__Exercise prompt__. Lines before the one containing "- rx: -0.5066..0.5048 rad" are to be left out; that line and every line after it, through the last line below, are to be reproduced exactly.

====== Raw data

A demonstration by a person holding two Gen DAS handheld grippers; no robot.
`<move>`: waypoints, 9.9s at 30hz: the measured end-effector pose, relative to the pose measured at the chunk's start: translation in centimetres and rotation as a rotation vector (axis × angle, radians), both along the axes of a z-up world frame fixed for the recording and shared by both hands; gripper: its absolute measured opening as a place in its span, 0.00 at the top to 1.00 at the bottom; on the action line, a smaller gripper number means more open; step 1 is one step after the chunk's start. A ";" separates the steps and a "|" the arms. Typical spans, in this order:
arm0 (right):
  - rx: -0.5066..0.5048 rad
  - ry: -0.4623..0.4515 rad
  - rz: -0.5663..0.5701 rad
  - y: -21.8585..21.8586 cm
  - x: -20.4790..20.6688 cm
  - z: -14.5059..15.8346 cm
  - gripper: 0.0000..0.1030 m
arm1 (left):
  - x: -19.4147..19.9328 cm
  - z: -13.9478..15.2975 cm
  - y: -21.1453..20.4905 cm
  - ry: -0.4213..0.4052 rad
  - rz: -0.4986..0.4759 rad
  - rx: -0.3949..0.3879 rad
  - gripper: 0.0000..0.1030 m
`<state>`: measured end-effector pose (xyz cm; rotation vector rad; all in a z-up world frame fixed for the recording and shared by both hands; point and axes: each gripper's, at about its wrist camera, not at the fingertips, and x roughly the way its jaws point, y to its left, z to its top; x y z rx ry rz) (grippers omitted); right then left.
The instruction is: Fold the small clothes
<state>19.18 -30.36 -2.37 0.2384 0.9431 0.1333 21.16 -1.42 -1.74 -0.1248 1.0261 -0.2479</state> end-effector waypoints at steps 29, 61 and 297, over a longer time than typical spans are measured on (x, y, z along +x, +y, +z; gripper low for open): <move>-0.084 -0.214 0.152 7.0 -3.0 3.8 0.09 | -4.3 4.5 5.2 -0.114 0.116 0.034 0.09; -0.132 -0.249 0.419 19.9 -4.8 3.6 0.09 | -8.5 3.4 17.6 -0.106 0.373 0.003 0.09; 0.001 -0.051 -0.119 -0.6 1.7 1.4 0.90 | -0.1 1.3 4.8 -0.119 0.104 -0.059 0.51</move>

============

__Response to this exercise__.
  - rx: -0.5066..0.5048 rad
  - ry: -0.4623..0.4515 rad
  - rz: -0.5663..0.5701 rad
  - y: -21.8585..21.8586 cm
  - x: -20.4790..20.6688 cm
  - z: -14.5059..15.8346 cm
  - gripper: 0.0000..0.1030 m
arm1 (left):
  - x: -19.4147..19.9328 cm
  - z: -13.9478..15.2975 cm
  - y: -21.1453..20.4905 cm
  - ry: -0.4213..0.4052 rad
  - rz: -0.4986..0.4759 rad
  - rx: -0.3949..0.3879 rad
  - gripper: 0.0000..0.1030 m
`<state>`: measured end-effector pose (xyz cm; rotation vector rad; all in a z-up world frame fixed for the recording and shared by both hands; point and axes: each gripper's, at about its wrist camera, not at the fingertips, and x roughly the way its jaws point, y to its left, z to its top; x y z rx ry rz) (grippers omitted); right then left.
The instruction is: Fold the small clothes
<state>19.18 -30.36 -2.37 0.2384 0.9431 0.1333 21.16 -1.42 -1.74 -0.1248 1.0261 -0.2479</state> end-effector waypoints at steps 29, 61 and 297, over a longer time than typical spans are measured on (x, y, z along +x, +y, +z; gripper low for open): <move>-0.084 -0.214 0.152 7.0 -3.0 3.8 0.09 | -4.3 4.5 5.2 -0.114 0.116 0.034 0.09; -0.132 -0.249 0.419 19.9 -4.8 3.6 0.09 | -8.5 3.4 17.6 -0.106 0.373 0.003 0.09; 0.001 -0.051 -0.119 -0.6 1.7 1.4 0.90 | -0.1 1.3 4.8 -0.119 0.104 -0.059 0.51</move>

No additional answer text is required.